■ **Task goal**
Omit every picture, and retype the lines that run from the beginning of the data below through the line containing "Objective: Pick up", inclusive.

Provided records section start

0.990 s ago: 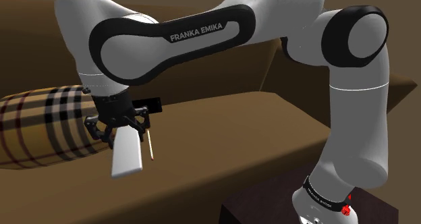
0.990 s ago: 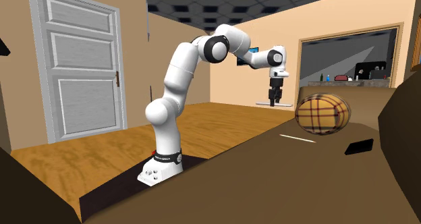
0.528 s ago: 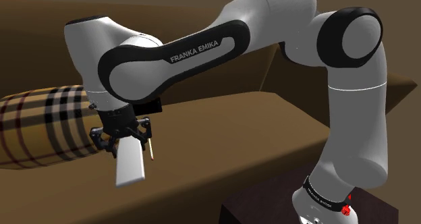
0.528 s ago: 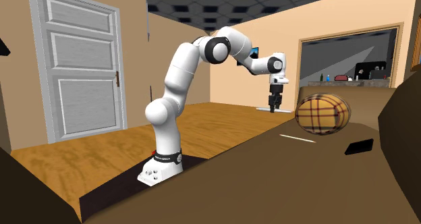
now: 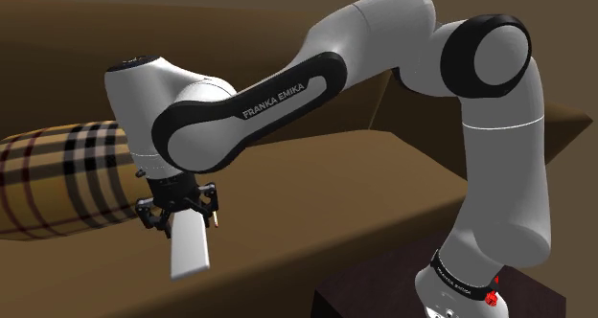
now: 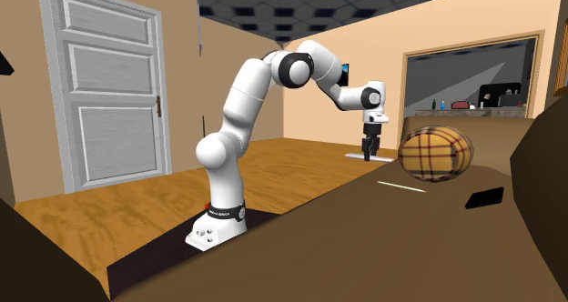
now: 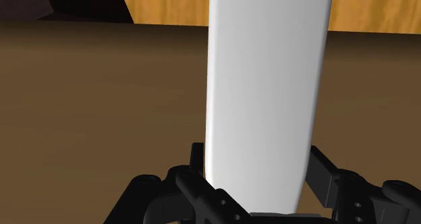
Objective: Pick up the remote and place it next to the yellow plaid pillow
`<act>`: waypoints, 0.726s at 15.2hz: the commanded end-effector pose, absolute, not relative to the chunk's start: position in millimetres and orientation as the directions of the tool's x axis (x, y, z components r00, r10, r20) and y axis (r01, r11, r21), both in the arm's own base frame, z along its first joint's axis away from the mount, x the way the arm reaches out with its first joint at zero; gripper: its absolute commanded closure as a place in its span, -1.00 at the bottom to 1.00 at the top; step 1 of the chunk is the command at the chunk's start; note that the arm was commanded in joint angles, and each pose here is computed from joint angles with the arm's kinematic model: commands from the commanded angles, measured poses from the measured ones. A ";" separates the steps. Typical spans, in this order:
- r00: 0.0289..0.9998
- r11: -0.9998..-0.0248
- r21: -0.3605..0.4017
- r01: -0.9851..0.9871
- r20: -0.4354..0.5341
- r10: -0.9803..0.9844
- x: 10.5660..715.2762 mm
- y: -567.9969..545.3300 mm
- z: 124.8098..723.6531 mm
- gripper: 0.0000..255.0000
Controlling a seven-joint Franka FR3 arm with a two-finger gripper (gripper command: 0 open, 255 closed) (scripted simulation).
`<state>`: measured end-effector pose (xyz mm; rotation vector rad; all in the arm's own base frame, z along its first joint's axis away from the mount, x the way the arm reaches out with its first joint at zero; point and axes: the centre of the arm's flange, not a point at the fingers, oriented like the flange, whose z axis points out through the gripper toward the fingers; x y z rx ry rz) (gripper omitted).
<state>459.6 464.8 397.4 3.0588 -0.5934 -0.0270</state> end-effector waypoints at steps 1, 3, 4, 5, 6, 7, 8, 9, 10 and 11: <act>0.927 -0.927 0.028 -0.374 -0.012 -0.374 459.6 465.2 386.8 1.00; 0.927 -0.927 0.028 -0.374 -0.012 -0.374 459.6 465.2 376.3 1.00; 0.927 -0.927 0.028 -0.374 -0.012 -0.374 459.6 465.2 371.0 1.00; 0.927 -0.927 0.028 -0.374 -0.012 -0.374 459.6 465.2 365.7 1.00; 0.927 -0.927 0.028 -0.374 -0.012 -0.374 459.6 465.2 360.4 1.00; 0.927 -0.927 0.028 -0.374 -0.012 -0.374 459.6 465.2 353.1 1.00; 0.927 -0.927 0.028 -0.374 -0.012 -0.374 459.6 465.2 353.1 1.00; 0.927 -0.927 0.028 -0.374 -0.012 -0.374 459.5 465.1 353.1 1.00; 0.927 -0.927 0.028 -0.374 -0.012 -0.374 459.5 465.2 353.1 1.00; 0.927 -0.927 0.028 -0.374 -0.012 -0.374 459.6 465.2 353.1 1.00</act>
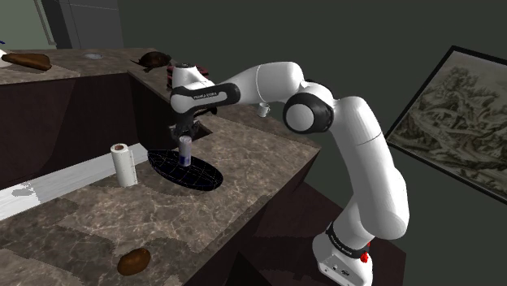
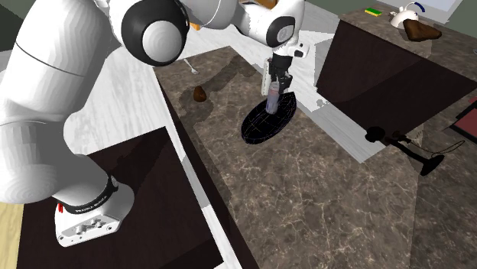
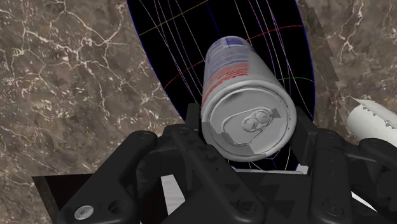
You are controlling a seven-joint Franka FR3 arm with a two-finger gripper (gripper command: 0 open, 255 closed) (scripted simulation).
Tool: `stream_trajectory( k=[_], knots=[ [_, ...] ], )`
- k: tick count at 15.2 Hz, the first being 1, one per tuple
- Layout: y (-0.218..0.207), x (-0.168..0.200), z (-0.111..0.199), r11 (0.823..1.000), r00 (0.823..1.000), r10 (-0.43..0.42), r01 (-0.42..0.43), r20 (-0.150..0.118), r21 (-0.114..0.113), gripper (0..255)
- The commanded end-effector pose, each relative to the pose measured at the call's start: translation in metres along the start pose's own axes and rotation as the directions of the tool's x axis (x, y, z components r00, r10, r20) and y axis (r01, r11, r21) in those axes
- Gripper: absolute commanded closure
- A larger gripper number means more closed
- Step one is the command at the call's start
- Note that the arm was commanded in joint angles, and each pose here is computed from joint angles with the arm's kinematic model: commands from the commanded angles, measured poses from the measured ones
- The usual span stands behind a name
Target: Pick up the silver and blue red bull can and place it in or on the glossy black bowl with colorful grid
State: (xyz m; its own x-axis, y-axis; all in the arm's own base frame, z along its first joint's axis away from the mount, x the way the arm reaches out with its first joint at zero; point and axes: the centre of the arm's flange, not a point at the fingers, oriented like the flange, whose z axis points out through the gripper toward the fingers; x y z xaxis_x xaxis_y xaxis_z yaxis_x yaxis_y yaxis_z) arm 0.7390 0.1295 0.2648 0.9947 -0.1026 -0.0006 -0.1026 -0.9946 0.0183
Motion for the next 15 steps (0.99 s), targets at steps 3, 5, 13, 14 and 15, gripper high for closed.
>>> stream_trajectory(
  k=[3,5,13,14,15],
  knots=[
    [0.0,0.001,0.003,1.0,1.0,0.0,0.0,-0.001,0.0,255],
    [0.0,0.001,0.003,1.0,1.0,0.0,0.0,-0.001,0.0,255],
    [0.0,0.001,0.003,1.0,1.0,0.0,0.0,-0.001,0.0,0],
    [0.0,0.001,-0.01,1.0,1.0,0.0,0.0,-0.001,0.0,0],
    [0.0,0.001,-0.023,1.0,1.0,0.0,0.0,-0.001,0.0,0]
  ],
)
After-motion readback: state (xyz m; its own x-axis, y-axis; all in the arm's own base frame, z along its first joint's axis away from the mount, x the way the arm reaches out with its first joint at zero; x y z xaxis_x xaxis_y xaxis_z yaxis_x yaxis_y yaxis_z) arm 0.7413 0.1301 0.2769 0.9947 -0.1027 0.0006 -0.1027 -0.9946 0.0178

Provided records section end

■ **Task solution**
0.990 s ago: 
0.990 s ago: 
0.528 s ago: 
0.528 s ago: 
now: 
now: 
now: 
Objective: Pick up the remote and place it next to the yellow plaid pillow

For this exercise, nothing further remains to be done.